Feature Visualization. To intuitively showcase the effectiveness of our method, we visualize features of target samples from the ResNet-50, ROS [28] and our method on the $A \rightarrow D$ task by t-SNE [46]. The features obtained by ResNet-50 can be served as the initial state without adaptation. As shown in Fig. 5a, the features of unknown classes and several known classes mix together, demonstrating that ResNet-50 cannot separate known and unknown classes. In Fig. 5c, our method is capable of separating known and unknown features and discriminating different known classes.
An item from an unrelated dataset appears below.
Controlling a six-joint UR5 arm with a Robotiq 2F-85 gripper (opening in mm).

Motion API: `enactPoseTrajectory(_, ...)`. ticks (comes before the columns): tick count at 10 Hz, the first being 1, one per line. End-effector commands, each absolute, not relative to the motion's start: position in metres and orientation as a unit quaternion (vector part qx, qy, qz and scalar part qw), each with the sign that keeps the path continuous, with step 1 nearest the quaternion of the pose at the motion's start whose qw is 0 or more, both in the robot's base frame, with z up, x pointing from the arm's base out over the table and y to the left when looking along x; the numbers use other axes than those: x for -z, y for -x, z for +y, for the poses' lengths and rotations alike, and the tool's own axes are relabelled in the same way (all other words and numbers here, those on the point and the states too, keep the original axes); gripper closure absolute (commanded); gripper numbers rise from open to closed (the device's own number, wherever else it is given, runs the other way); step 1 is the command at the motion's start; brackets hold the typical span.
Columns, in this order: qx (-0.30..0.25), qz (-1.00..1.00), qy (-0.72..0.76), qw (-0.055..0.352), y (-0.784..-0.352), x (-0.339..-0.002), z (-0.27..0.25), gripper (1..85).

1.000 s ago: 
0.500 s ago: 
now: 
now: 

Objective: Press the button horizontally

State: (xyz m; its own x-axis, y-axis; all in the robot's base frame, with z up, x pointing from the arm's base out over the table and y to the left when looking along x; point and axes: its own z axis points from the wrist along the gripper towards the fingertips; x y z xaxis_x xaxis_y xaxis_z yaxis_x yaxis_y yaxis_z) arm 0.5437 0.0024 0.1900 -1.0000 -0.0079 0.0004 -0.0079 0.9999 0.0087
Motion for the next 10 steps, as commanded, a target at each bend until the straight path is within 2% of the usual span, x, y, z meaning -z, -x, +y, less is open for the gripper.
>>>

Compared with our method, the known and unknown features obtained from ROS (Fig. 5b) appear more confused.

Distribution Discrepancy. As discussed in [47], distribution discrepancy can be measured by the $\mathcal {A}$-distance. It is defined as $d_{\mathcal {A}}=2(1-2 \epsilon )$, where 𝜖 indicates the generalization error of a domain classifier. A larger distribution discrepancy corresponds with a larger $d_{\mathcal {A}}$ and vice versa. We compute $d_{\mathcal {A}}$ for both source-known and known-unknown: source-known represents the distribution discrepancy between source samples and target known samples, and known-unknown represents the distribution discrepancy between target known samples and target unknown samples. We compare our method with ResNet-50 and ROS using a kernel SVM as the classifier on two tasks $A \rightarrow W$ and $D \rightarrow W$. From the Fig. 6, we can observe that $d_{\mathcal {A}}$ for source-known using our method is much smaller than the ResNet-50 (source-only), while that for known-unknown is larger than ResNet-50. The above observations demonstrate that our method can align the source and target known data while filtering out target unknown samples.

Sensitivity to Varying Openness. The openness is defined as $\mathbb {O}=1-\frac {\left \vert \mathcal {C}_{s}\right \vert }{\left \vert \mathcal {C}_{t}\right \vert }$, and the value of openness in the standard OSDA setting is around 0.5 which means the number of the known and unknown target classes are close. For example, the openness of Office-31 is $\mathbb {O}=1-\frac {10}{21}=0.52$ and that of Office-Home is $\mathbb {O}=1-\frac {25}{65}=0.62$. In practical applications, the number of unknown target classes may exceed the number of known classes by a large margin, with openness approaching 1. To testify the robustness of our method, we conduct experiments on Office-Home with the following different openness levels: $\mathbb {O}=0.38$ (40 known classes), $\mathbb {O}=0.62$ (25 known classes), $\mathbb {O}=0.85$ (10 known classes), $\mathbb {O}=0.92$ (5 known classes). As shown in Fig. 7, the performance of OSBP and STA drops a lot with larger $\mathbb {O}$, as they are unable to reject the unknown instances well. In contrast, our method and ROS are resistant to the change in openness. In addition, our method outperforms ROS consistently, owing to its advanced ability of separating between known and unknown samples.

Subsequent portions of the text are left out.